Dalam wawancara untuk BBC Newsnight, Prof Kehinde Andrews, Profesor Studi Kulit Hitam, yang menyebut dirinya teman Arday, menggambarkan kondisi Arday setelah mengundurkan diri dari Cambridge. Andrews menyatakan Arday “very down” dan “He was very upset. He felt that there was no way out. He effectively wasn’t leaving the house. He had lost a lost of weight,” serta menilai kasus ini seharusnya menjadi “wakeup call to just how bad black academics actually have it in academia.”

Anggota Parlemen Buruh, Bell Ribeiro-Addy, mengatakan bahwa gagasan seorang akademisi diseret melalui tingkat pengawasan media seperti itu “is unheard of”. Sementara itu, Sir James Cleverly, pejabat bayangan bidang komunitas, menyatakan ia marah terhadap kematian yang disebut “tragic” tersebut dan menyebut “a number of people at a number of academic institutions have serious questions to answer”. Cleverly menulis di X, “His whole world fell apart,”.

Arday sebelumnya membantah plagiarisme, meski mengakui adanya kesalahan dalam karyanya. Dalam konteks kontroversi yang menyusul, ia menyebut hal itu berdampak pada “an unrelenting level of public scrutiny and personal attack”.

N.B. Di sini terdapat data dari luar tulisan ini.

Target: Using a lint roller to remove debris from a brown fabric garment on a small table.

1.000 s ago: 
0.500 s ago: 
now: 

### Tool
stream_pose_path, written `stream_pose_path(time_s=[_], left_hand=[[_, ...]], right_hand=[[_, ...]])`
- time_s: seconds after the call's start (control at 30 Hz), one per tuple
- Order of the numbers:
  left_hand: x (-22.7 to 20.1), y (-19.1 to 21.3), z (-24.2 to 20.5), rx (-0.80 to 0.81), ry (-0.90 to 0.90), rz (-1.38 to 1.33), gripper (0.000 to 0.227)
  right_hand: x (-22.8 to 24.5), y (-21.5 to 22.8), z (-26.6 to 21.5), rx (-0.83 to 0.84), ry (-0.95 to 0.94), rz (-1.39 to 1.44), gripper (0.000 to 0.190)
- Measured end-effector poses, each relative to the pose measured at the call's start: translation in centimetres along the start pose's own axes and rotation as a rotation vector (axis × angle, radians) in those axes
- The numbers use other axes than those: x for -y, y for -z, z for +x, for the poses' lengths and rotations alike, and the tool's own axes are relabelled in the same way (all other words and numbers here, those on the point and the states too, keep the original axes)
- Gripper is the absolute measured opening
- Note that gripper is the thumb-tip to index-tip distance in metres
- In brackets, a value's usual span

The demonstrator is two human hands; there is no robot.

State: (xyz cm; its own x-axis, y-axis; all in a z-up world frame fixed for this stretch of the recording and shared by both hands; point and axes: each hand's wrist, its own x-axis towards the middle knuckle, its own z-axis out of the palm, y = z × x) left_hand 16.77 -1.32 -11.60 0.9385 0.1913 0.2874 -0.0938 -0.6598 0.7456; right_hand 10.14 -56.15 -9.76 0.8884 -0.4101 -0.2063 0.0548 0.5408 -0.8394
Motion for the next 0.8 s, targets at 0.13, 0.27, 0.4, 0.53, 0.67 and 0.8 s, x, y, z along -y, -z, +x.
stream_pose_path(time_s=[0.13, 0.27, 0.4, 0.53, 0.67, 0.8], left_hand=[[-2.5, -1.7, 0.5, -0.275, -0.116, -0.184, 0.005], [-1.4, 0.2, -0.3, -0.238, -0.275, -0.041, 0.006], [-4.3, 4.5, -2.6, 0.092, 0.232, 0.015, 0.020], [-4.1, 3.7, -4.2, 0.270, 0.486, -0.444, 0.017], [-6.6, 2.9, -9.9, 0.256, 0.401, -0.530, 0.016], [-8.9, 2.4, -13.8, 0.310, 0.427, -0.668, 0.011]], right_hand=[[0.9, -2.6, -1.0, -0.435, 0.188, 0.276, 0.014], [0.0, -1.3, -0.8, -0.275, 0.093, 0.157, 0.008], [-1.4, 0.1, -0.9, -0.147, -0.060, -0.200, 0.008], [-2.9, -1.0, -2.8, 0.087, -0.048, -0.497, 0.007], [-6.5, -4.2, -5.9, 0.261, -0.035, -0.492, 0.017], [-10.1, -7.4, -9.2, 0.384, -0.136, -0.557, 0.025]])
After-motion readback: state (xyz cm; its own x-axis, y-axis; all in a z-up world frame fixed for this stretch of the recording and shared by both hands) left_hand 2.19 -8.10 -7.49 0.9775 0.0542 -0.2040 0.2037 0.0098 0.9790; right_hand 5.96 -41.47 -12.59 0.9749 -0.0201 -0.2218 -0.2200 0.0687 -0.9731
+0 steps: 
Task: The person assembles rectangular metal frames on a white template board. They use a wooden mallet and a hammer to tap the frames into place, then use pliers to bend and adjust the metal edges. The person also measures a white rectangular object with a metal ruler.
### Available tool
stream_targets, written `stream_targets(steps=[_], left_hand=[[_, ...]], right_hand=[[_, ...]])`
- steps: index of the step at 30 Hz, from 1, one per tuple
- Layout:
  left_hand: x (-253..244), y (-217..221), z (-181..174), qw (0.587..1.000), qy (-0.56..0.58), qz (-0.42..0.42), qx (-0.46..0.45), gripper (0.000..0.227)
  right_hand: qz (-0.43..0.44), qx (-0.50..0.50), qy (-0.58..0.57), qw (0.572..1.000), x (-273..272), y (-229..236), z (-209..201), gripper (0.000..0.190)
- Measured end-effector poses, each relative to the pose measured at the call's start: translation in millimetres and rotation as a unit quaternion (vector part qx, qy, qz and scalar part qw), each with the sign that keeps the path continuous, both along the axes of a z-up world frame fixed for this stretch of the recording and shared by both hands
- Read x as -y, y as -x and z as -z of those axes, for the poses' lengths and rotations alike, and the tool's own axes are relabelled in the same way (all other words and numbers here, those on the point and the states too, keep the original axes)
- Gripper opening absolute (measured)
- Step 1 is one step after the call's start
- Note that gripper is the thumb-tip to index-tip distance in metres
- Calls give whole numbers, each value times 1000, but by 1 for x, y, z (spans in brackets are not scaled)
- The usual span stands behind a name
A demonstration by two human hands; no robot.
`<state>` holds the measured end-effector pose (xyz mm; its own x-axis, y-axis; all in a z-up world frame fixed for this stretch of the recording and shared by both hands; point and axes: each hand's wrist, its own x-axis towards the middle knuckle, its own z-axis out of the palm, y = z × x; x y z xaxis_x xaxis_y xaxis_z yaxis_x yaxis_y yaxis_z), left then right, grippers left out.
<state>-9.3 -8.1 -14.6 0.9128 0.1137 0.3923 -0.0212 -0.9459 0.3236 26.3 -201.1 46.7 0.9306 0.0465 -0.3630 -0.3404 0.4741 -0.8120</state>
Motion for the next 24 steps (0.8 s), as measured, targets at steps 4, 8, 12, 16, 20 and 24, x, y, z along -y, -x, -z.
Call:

Perselisihan itu bermula setelah akademisi lain, Nathan Cofnas—yang mengidentifikasi dirinya sebagai “race realist”—menyatakan ia menemukan sejumlah “numerous instances of plagiarism” dalam karya Arday. Cofnas, yang kemudian diberhentikan dari perannya di Cambridge pada 2024, menjadi pemicu awal eskalasi pembahasan.

Arday juga menyampaikan bahwa beberapa kesalahan pada karya akademik awalnya berkaitan dengan autisme. Ia mengatakan ia bergantung pada “using mimicry to make sense of information” dan menyebut bahwa pemeriksaan serupa mungkin akan menemukan kesalahan yang sepadan pada akademisi lain.

Pada 2023, pengangkatan Arday sebagai profesor kulit hitam termuda di Cambridge pada usia 37 tahun sempat dipuji sebagai momen progresif. Saat mengumumkan pengunduran dirinya pekan lalu, Arday menyatakan “personal cost” dari pengawasan terhadap dirinya telah menjadi “too great”. Ia menambahkan, “While criticism is an inevitable part of academic life, what I have experienced has gone far beyond scholarly disagreement,” dan menyebut “The relentless accusations, speculation and public commentary have taken a profound toll on me and on those I love.” Ia juga menegaskan pengunduran dirinya tidak boleh disalahartikan sebagai penerimaan terhadap narasi yang mengelilinginya.

Universitas Cambridge sempat menyatakan klaim plagiarisme terkait tesis dan sejumlah publikasi jurnal Arday telah ditinjau melalui Liverpool John Moores University (LJMU) serta jurnal-jurnal terkait. LJMU, yang memberi Arday gelar PhD pada 2015, menyimpulkan bahwa Arday “had not plagiarised work”.